Sawit Indonesia Dimoratorium Uni Eropa, Tingkat Kemiskinan Bisa Meningkat

Sawit Indonesia Dimoratorium Uni Eropa, Tingkat Kemiskinan Bisa Meningkat

Jakarta – Pemerintah terus matangkan persiapan diplomasi pasca-keputusan moratorium masuknya kelapa sawit Indonesia ke Uni Eropa. Langkah ini ditempuh karena banyak sekali orang yang menggantungkan hidupnya pada komoditas ini.

Menteri Koordinator bidang Kemaritiman Luhut Binsar Panjaitan mengatakan, pemerintah bukan mau meminta Uni Eropa untuk mencabut moratorium kelapa sawit Indonesia. Tapi ingin menjelaskan mengenai sawit supaya bisa mendapat perlakuan adil.

“Saya sudah bicara di parlemen Uni Eropa . Kami jelaskan kelapa sawit di sini ada 12 juta hektare, kemudian masalah human right ada 17,5 juta orang kerja di lahan ini,” jelasnya dalam acara Afternoon Tea, di Kemenko Maritim, Jakarta, Jumat (11/5/2018).

Luhut mengatakan, keluarnya keputusan moratorium karena Uni Eropa tidak memahami arti besar kelapa sawit di sini. Oleh karena itu, untuk lebih menguatkan penjelasan pemerintah sebelumnya, akan dilakukan pertemuan soal pengembangan berkelanjutan kelapa sawit di Roma, 15 Mei 2018.

“Mereka pertama tidak memahami, saya jelaskan sama anggota parlemen, kami 17 juta pulau dan sawit ada di sini, di sini.
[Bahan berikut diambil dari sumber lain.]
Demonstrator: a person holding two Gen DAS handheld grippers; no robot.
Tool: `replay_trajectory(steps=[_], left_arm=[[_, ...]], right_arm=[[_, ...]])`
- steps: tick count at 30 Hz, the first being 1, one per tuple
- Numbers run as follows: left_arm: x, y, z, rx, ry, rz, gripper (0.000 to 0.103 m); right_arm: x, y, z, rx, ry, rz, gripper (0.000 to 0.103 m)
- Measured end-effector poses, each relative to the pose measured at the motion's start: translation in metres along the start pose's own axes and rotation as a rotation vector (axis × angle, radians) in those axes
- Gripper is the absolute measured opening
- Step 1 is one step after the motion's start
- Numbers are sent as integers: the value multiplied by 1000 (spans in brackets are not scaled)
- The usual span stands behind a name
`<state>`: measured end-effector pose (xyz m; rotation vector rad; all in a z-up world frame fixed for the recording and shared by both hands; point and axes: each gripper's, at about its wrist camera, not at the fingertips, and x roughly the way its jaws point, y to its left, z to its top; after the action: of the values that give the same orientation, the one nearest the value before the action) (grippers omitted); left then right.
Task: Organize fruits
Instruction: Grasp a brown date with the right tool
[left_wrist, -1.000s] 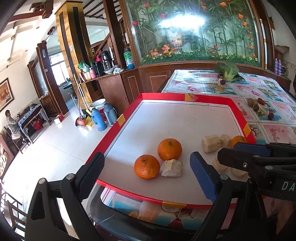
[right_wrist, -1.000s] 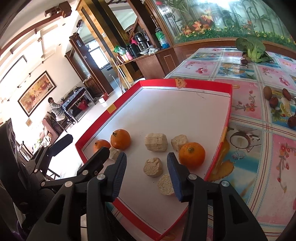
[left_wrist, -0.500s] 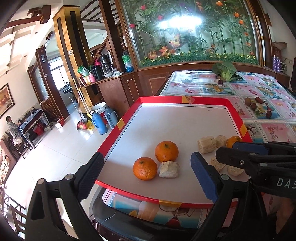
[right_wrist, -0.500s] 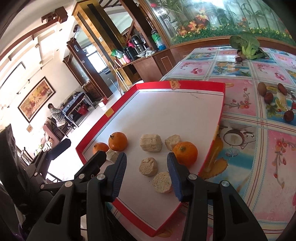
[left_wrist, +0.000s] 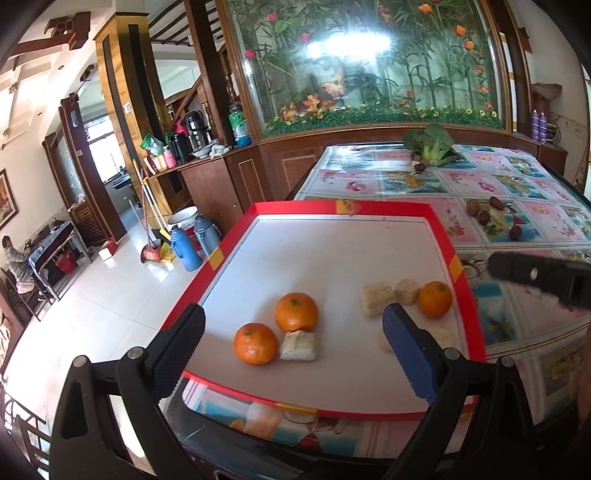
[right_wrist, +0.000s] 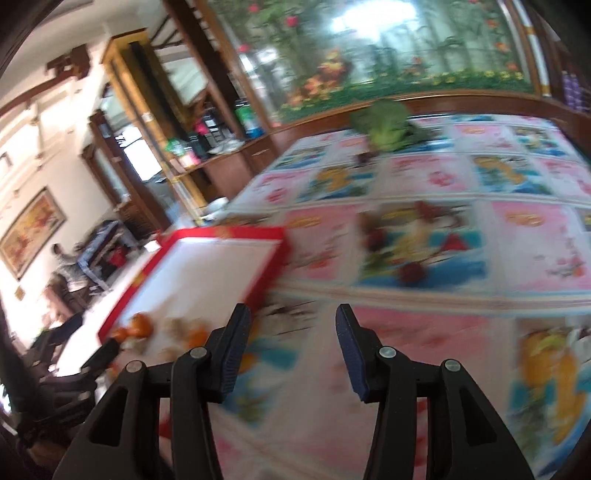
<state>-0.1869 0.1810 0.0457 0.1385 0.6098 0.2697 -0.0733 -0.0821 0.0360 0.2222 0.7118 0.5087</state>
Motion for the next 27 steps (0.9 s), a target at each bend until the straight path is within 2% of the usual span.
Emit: replay_trajectory(steps=[2, 5, 7, 10, 13, 20, 24, 27], left_arm=[[-2, -10, 6, 10, -6, -25, 99], [-3, -27, 15, 31, -14, -63, 100], [-4, -40, 22, 49, -18, -89, 100], [-5, -61, 34, 78, -23, -134, 100], [-2, -80, 48, 102, -22, -173, 100], [15, -108, 77, 125, -4, -218, 100], [32, -127, 92, 135, 18, -244, 100], [51, -144, 101, 126, 66, -283, 100]], right_arm=[[6, -21, 11, -3, 23, -83, 48], [22, -39, 21, -15, 71, -128, 46], [33, -40, 25, -44, 91, -157, 40], [45, -39, 24, -86, 122, -141, 33], [57, -42, 24, -99, 149, -179, 26], [54, -52, 27, -96, 153, -180, 26], [46, -67, 36, -26, 133, -194, 26], [44, -90, 41, 58, 144, -259, 26]])
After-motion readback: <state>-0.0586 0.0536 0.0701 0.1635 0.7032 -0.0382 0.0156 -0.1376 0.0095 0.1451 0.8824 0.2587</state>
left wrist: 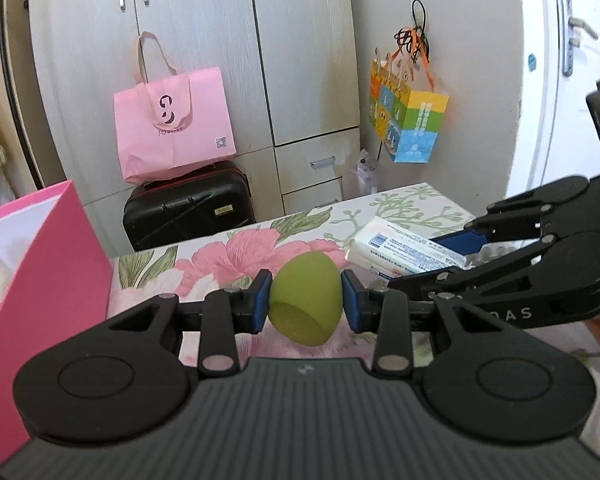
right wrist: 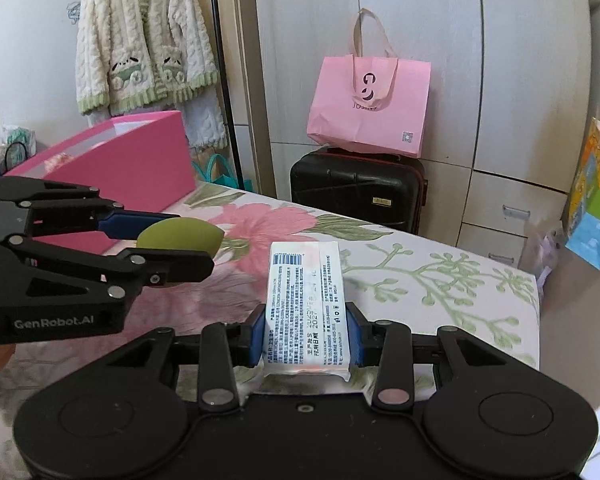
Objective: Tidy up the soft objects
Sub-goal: 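Carry the sponge egg and soap box with both grippers over the shoebox, then open both grippers to drop the sponge egg and soap box into the shoebox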
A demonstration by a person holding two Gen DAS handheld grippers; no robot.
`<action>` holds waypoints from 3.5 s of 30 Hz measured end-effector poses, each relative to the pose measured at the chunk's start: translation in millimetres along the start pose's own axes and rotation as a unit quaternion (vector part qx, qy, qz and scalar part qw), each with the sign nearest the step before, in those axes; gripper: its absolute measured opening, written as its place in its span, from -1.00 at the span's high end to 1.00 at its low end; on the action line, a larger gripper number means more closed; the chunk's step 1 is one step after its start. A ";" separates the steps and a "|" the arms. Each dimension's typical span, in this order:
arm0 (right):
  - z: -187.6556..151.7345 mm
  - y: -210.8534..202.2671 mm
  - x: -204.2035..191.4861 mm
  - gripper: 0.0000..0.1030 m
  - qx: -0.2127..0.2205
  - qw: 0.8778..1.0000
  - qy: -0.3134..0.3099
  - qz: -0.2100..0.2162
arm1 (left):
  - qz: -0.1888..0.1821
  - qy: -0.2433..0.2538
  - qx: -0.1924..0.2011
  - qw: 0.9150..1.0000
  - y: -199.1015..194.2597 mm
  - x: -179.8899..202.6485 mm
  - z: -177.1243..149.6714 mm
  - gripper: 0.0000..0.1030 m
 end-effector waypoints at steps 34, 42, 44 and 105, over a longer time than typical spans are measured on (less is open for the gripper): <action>-57.2 -113.0 -185.1 0.14 -0.054 0.991 -0.037 0.114 | -0.081 -0.013 -0.072 0.994 -181.5 -53.5 -129.5 0.31; -22.9 -119.9 -232.4 0.14 -0.027 0.986 -0.075 0.146 | -0.036 -0.060 -0.032 0.997 -218.8 -120.5 -117.2 0.31; -8.9 -119.5 -242.6 0.14 -0.014 0.985 -0.083 0.150 | -0.033 -0.066 -0.015 0.997 -226.3 -132.1 -110.7 0.31; 100.3 -45.5 -231.1 -0.18 0.083 0.994 -0.052 0.047 | 0.045 -0.162 0.033 0.985 -175.8 -223.7 -53.7 -0.23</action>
Point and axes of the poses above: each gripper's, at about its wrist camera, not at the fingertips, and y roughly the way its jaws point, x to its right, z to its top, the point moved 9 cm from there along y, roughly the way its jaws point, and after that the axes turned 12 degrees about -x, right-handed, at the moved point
Nah kemiskinan bisa ada di ini kalau diambil (moratorium).

Sebelumnya, Pemerintah Indonesia melalui forum formal di Organisasi Perdagangan Dunia (WTO) mendorong Uni Eropa untuk berlaku adil terhadap minyak kelapa sawit.

Demikian seperti disampaikan dalam keterangan pers Perwakilan Tetap RI (PTRI) Jenewa yang diterima di Jakarta, Sabtu (24/3/2018).

Delegasi Indonesia untuk pertama kalinya menyampaikan keprihatinan terhadap perkembangan pembahasan kebijakan amandemen Pedoman Energi Terbarukan Uni Eropa yang dikaitkan dengan minyak kelapa sawit.

Keprihatinan Indonesia disampaikan oleh Delegasi Indonesia yang hadir pada Pertemuan Komite Hambatan Teknis Perdagangan WTO di Jenewa, Swiss.

Delegasi Indonesia menyampaikan bahwa pembahasan amandemen Pedoman Energi Terbarukan (Renewable Energy Directive/RED) di Uni Eropa akan mengakibatkan perlakuan yang berbeda antara minyak kelapa sawit dengan minyak nabati lainnya.

Hal tersebut berpotensi menurunkan nilai tambah dari minyak kelapa sawit sebagai salah satu komponen biofuel yang dapat berkontribusi terhadap komitmen capaian energi terbarukan Uni Eropa sekaligus menurunkan konsumsi biofuel.

Terkait hal itu, Indonesia mendorong Uni Eropa agar tidak menerapkan kebijakan yang diskriminatif dan menyesuaikan dengan komitmennya terhadap ketentuan-ketentuan WTO.